人間らしく、紀元前の神様のように人生を謳歌しよう!」と反旗を翻し、古代に救いを求めるようになるのです。

ヨーロッパの古典は常にギリシア・ローマにありましたから。

みんな気分は紀元前の「基本のき」に戻ったのです。

 

ルネサンスの時代は、神の力が弱まり、人生謳歌の気分が戻ってきた。

その中心になったのが、もともと木こりで、森の草花の効能に詳しく、

ペストの薬を作って一代を築き上げたメディチ家なのです。

だから、メディチ家の紋章は薬玉。ちなみに、今、フィレンツエにある薬局サンタ・マリア・ノッベーラは、

その時代と同じレシピでカトリーヌ・ド・メディシスの香水を作っています。

また香水やハーブ以外にも、当時のレシピで消化を助けるリキュールなども製造しています。

そして、その後、銀行家となったメディチ家は文化、芸術、音楽などの芸能のパトロンとなっていくのです。

 

ちなみに、ルネサンスは大航海時代で、スペイン・ポルトガルの貿易船が新大陸やインドからたくさんの宝石がもたらされた時代です。だからジュエリーの水準も上がりました。宝石大好きのフランソワ1世やヘンリー8世だけでなく、男性も女性もたくさんのジュエリーを身につけた。その中でも最も愛されたのが古代ギリシア・ローマ時代に技術が完成し、素晴らしいものが作られたカメオなのです。ルネサンスの王様は、古代のカメオのコレクターでした。

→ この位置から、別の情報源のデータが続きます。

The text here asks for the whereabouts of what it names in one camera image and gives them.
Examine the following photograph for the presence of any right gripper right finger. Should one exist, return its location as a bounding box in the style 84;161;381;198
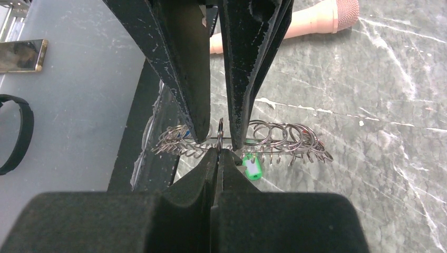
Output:
210;149;370;252

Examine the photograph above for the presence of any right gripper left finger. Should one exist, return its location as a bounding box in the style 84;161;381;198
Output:
1;148;219;252

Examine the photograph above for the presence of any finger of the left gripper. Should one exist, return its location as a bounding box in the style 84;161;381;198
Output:
105;0;210;143
218;1;294;150

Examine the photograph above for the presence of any metal disc with keyrings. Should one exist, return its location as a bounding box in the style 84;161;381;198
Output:
152;120;334;165

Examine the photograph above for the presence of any green key tag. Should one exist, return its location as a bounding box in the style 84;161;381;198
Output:
242;154;263;181

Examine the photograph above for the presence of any black base beam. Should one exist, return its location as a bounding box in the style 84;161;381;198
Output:
107;61;182;193

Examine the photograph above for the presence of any gold smartphone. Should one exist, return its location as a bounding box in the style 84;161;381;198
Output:
1;39;48;74

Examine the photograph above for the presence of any black wristband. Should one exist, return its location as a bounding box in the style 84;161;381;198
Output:
1;94;34;176

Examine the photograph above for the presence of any aluminium frame rail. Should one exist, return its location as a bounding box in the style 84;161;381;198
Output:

そして、自分の肖像画を時代の(特にミラノに良い彫り師がいました)カメオ職人に作らせるのが常でした。

 

1525年にパヴィアの戦争に敗戦してスペインに幽閉されていたフランソワ1世は、このイタリアのルネサンスに大きく傾倒した王様です。晩年の天才芸術家レオナルド・ダヴィンチや彫金細工師ベンベニュート・チェッリーニを連れてきて、

フランスにルネサンスの花咲かせた王様として知られています。

 

第一回目のテーマの「アンリ4世の周りのアンリ達」は、フランソワ1世の孫や孫婿などのお話し。

みんなカトリーヌ・ド・メディシスに育てられた幼馴染でした。

 

ちなみに、フランソワ1世の姉のマルグリット・ド・ヴァロア(プロテスタント)は、ルネサンスのアーティストのパトロンで、教養に溢れ、自らのも『エプタメロン』という小説を書いています。

ちなみに彼女の1番目の夫でフランソワ1世とともにイタリアに参戦したシャルル4世は、王が幽閉されたという罪で処刑されてしまいます。

そんなことには動じず、シャルル4世のが持っていたほとんどの領地を手にして

ブルボン家当主アントワーヌ・ド・ブルボンとさっさと再婚したマルグリットさん。

さすが人生を謳歌することをモットーにした、

なかなかイカしたルネサンスのマドンナだと思いました。

 

たくさんのアンリがいてわかりにくい部分もあったと思います。

次回の授業は復習を兼ねて王妃マルゴからみたアンリ達についてから入りたいと思います。